**WHAT IS EXPECTED:** Look through the listing below for the string "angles". Show each line where it occurs.

**MATERIAL PROVIDED:**
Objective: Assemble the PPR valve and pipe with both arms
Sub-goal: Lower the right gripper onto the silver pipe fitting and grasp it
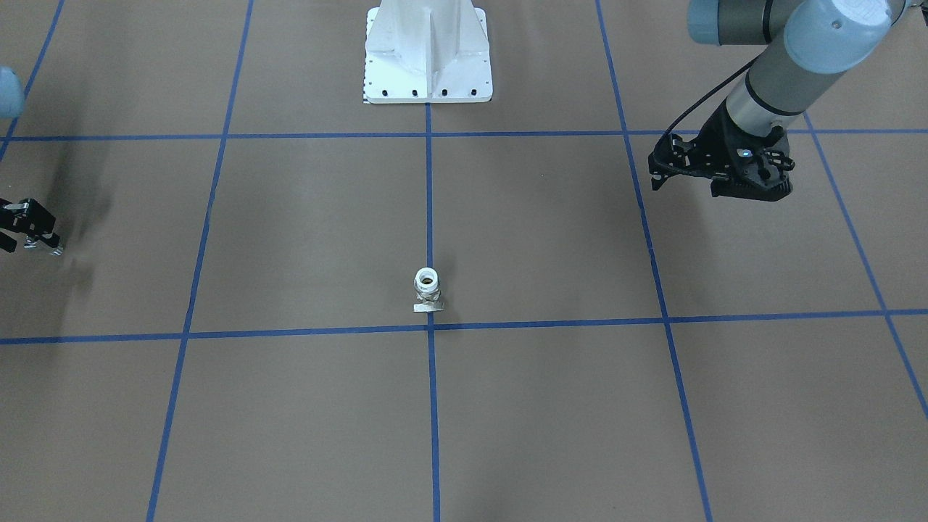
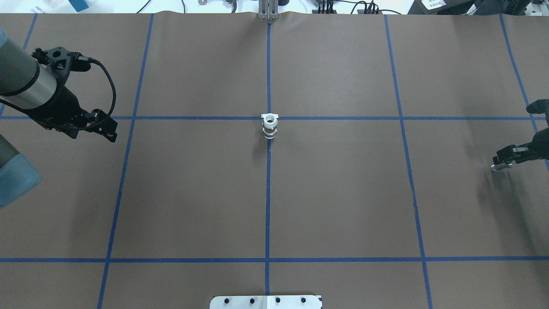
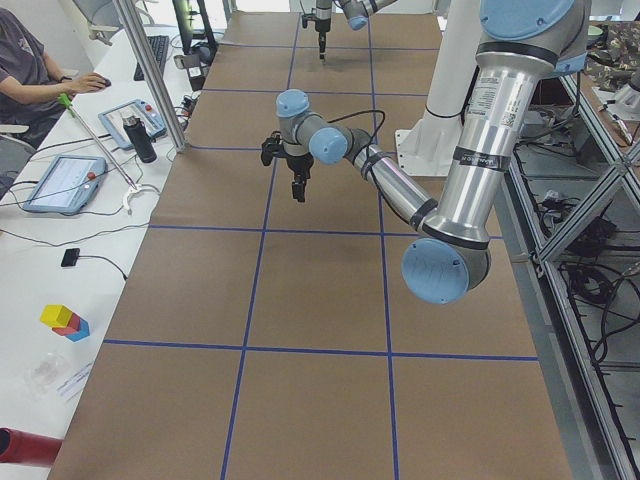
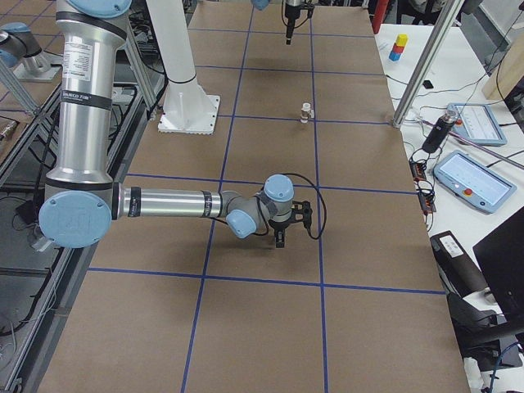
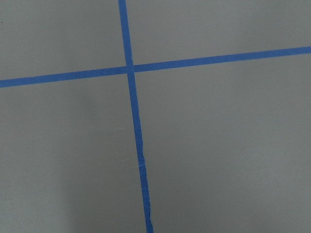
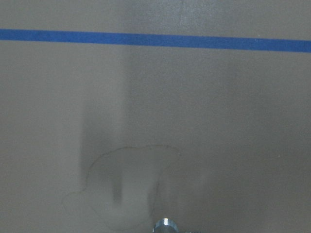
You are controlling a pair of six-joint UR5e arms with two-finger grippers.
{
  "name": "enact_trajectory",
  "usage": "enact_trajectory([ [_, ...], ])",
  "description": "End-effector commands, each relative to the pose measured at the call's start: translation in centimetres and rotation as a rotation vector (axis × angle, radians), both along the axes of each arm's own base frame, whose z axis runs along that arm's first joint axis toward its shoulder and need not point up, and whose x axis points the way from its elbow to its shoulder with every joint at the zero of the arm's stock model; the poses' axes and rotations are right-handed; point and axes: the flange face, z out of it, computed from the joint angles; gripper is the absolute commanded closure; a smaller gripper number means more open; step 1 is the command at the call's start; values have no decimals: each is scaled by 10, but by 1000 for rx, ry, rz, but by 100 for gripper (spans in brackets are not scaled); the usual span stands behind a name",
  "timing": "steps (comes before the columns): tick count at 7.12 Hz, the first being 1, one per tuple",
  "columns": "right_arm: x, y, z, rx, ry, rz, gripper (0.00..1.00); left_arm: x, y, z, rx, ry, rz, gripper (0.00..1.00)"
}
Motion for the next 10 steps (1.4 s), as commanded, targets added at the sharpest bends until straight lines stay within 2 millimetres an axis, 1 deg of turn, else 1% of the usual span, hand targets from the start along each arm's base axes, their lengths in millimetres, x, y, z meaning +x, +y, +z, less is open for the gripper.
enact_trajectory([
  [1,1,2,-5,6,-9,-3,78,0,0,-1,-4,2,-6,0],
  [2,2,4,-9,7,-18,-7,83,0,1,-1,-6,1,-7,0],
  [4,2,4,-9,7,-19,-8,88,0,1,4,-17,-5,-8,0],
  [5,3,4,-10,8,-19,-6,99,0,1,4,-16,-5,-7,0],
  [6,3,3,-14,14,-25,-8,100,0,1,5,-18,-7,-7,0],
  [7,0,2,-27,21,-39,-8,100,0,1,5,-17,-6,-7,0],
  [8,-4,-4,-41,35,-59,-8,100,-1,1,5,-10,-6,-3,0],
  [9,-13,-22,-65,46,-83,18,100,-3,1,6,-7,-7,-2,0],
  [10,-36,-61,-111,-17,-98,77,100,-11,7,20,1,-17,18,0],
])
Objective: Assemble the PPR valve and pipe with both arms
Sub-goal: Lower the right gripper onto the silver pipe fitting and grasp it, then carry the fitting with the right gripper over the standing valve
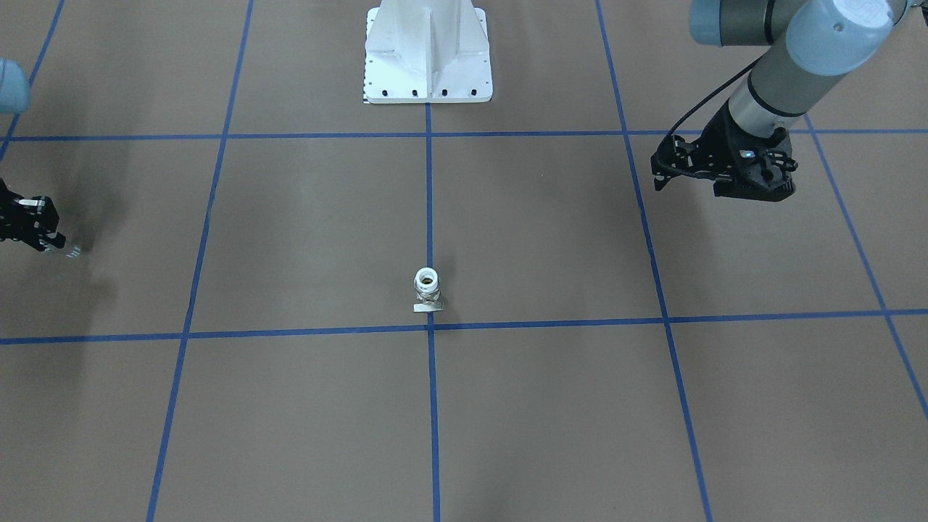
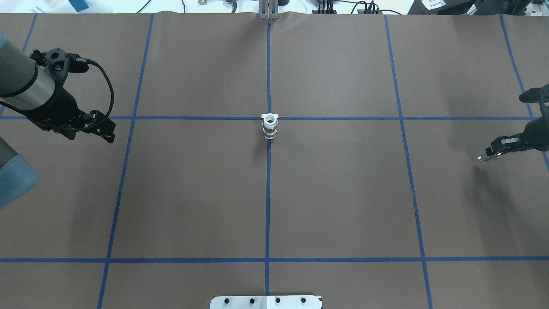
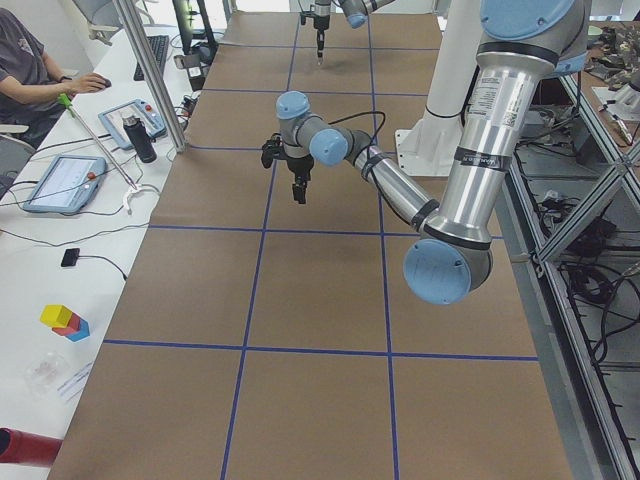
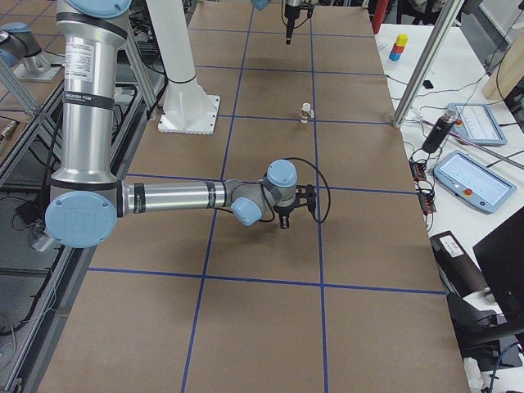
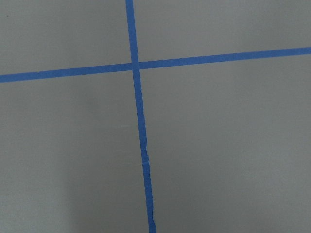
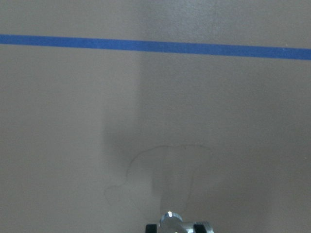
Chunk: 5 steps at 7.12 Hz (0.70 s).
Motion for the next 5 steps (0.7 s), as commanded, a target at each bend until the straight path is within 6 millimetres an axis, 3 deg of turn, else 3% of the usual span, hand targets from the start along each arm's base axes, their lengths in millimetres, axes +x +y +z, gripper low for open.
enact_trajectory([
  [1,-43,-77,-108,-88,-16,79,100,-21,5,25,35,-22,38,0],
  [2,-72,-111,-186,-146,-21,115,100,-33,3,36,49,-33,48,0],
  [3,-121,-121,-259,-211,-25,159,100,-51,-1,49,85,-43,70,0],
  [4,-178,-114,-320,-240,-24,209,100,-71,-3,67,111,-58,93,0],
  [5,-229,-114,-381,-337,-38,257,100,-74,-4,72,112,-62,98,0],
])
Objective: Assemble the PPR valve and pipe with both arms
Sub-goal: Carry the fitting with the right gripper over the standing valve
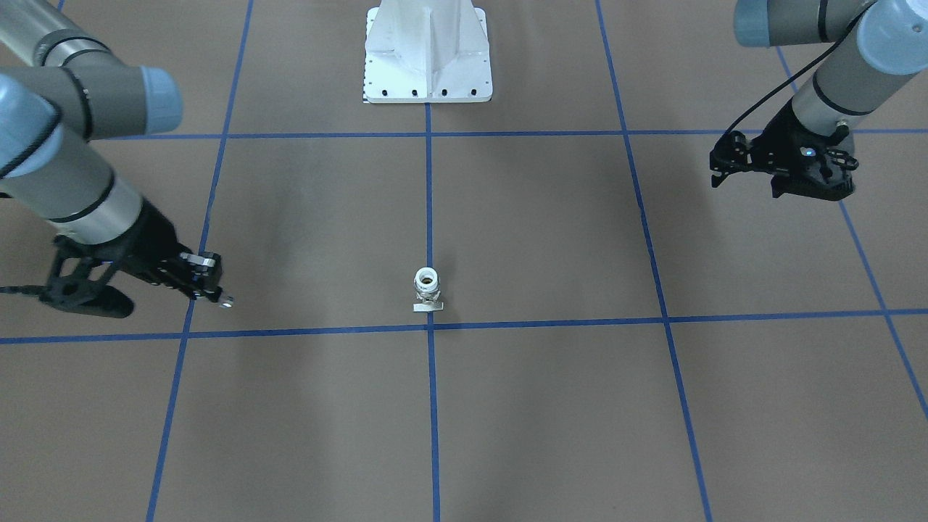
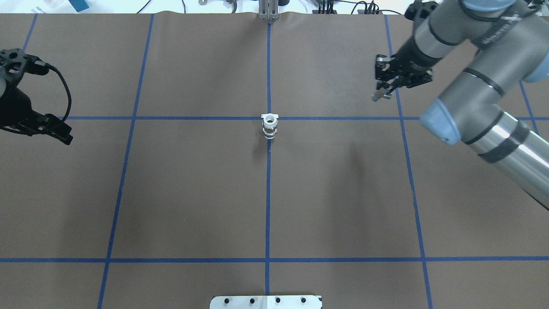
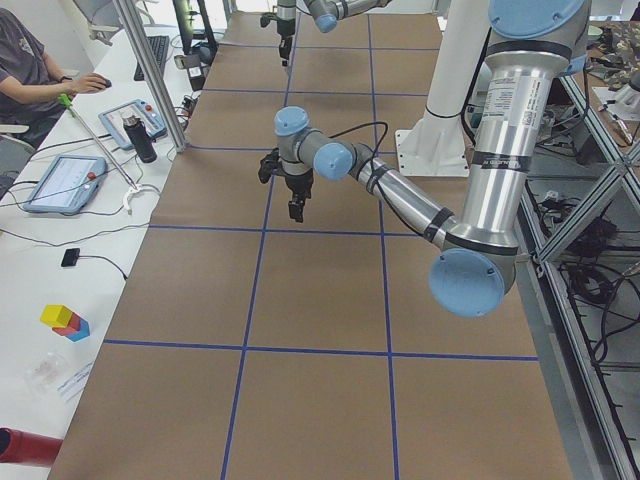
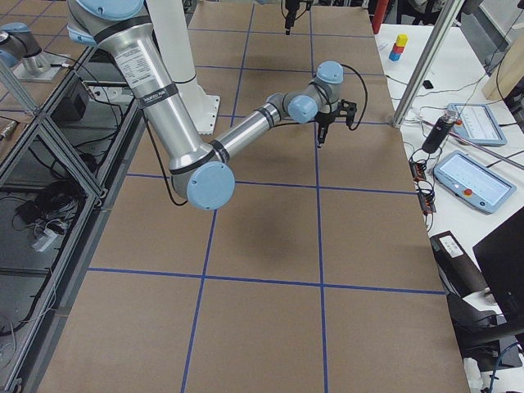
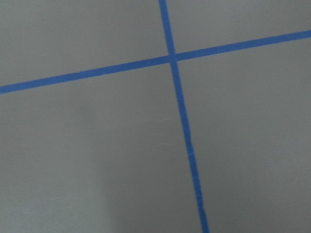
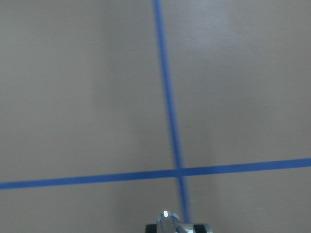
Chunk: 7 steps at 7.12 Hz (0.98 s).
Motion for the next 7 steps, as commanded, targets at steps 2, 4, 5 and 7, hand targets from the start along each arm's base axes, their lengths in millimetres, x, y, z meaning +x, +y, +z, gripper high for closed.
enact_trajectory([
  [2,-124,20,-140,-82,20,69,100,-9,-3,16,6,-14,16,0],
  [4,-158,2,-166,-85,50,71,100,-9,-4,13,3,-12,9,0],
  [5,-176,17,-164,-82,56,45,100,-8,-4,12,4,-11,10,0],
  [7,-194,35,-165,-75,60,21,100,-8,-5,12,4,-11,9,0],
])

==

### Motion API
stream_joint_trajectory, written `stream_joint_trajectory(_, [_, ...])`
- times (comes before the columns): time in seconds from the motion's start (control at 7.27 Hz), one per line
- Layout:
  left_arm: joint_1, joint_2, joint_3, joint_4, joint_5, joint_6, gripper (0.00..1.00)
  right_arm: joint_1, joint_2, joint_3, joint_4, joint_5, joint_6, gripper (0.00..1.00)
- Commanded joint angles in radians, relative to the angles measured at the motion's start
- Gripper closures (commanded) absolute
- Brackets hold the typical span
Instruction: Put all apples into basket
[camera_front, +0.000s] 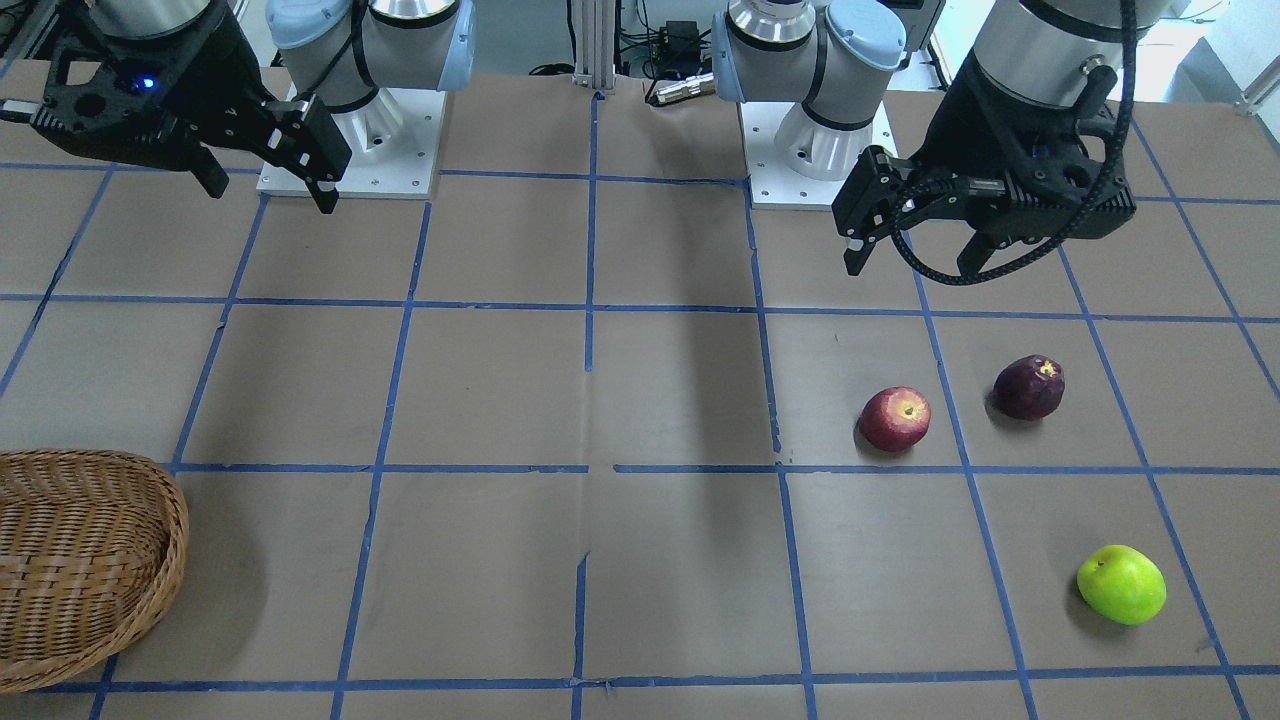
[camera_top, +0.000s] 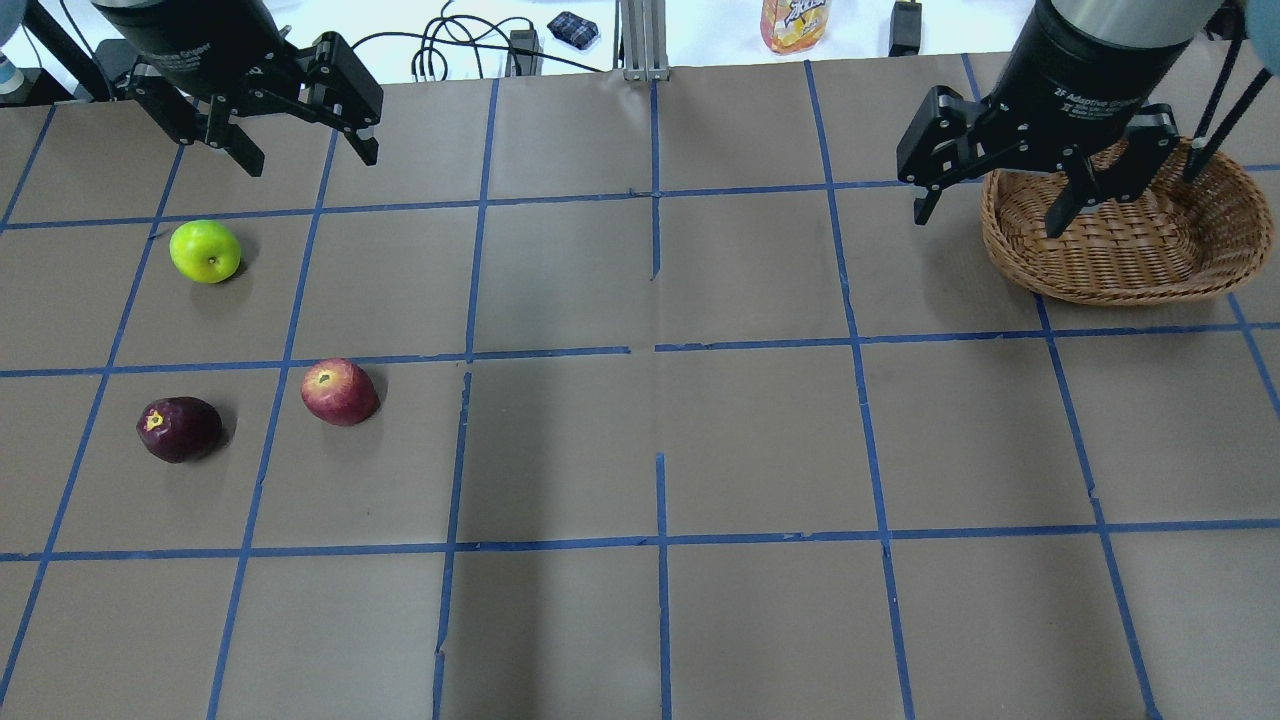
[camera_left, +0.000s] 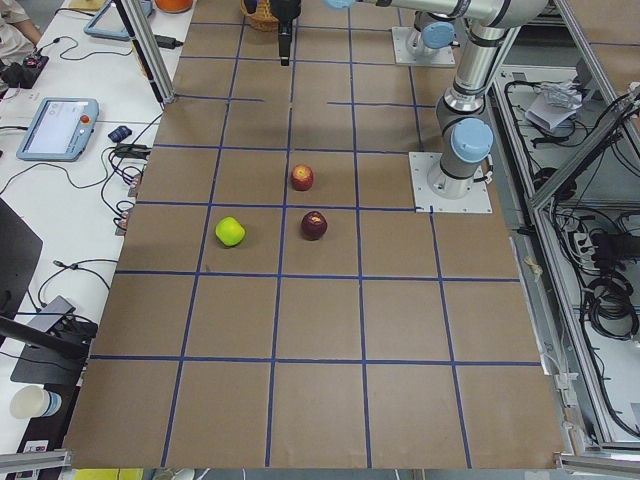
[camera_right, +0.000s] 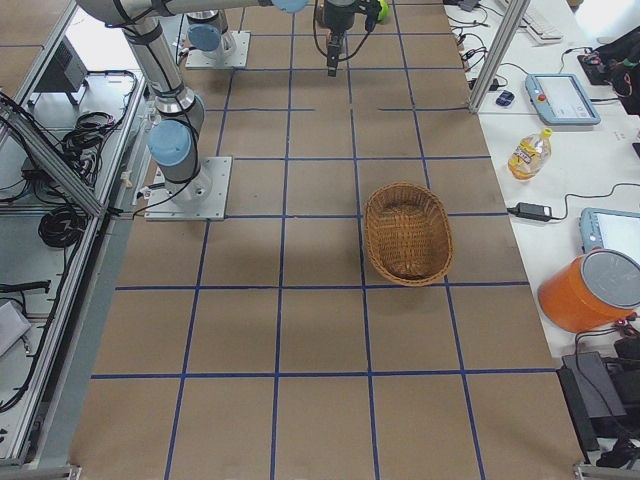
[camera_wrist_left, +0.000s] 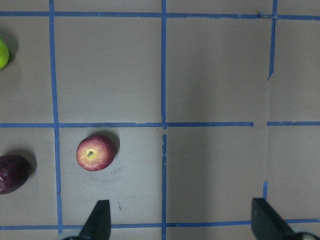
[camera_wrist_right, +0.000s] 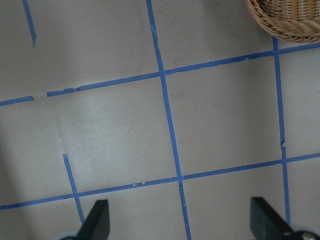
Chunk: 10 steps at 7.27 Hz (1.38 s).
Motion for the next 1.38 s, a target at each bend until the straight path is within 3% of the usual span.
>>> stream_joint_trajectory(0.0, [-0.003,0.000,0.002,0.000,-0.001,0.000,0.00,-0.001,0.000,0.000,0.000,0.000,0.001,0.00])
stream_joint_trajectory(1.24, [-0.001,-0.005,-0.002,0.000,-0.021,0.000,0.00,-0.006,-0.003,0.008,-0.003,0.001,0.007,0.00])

**OUTPUT FOR THIS EXERCISE:**
  "description": "End-effector commands, each relative to the pose measured at the call's start: translation in centimetres and rotation as a rotation vector (axis × angle, radians), both along the axes of each arm's own base frame, whose z axis runs along that arm's first joint axis toward its shoulder and need not point up, and whose x axis points the way from its elbow to its shoulder with every joint at the zero of the arm's stock model; the poses' axes and rotations are right-handed; point and axes: the flange face, z out of it, computed from the joint angles; gripper is the absolute commanded closure; a smaller gripper number means more open; step 1 is the command at the call's start; values have no decimals: each is scaled by 10, but by 1000 for rx, ry, rz, but by 100 for gripper (spans in brackets are not scaled); the usual span stands behind a name",
- Commanded joint angles in radians, relative to the angles measured at the motion's start

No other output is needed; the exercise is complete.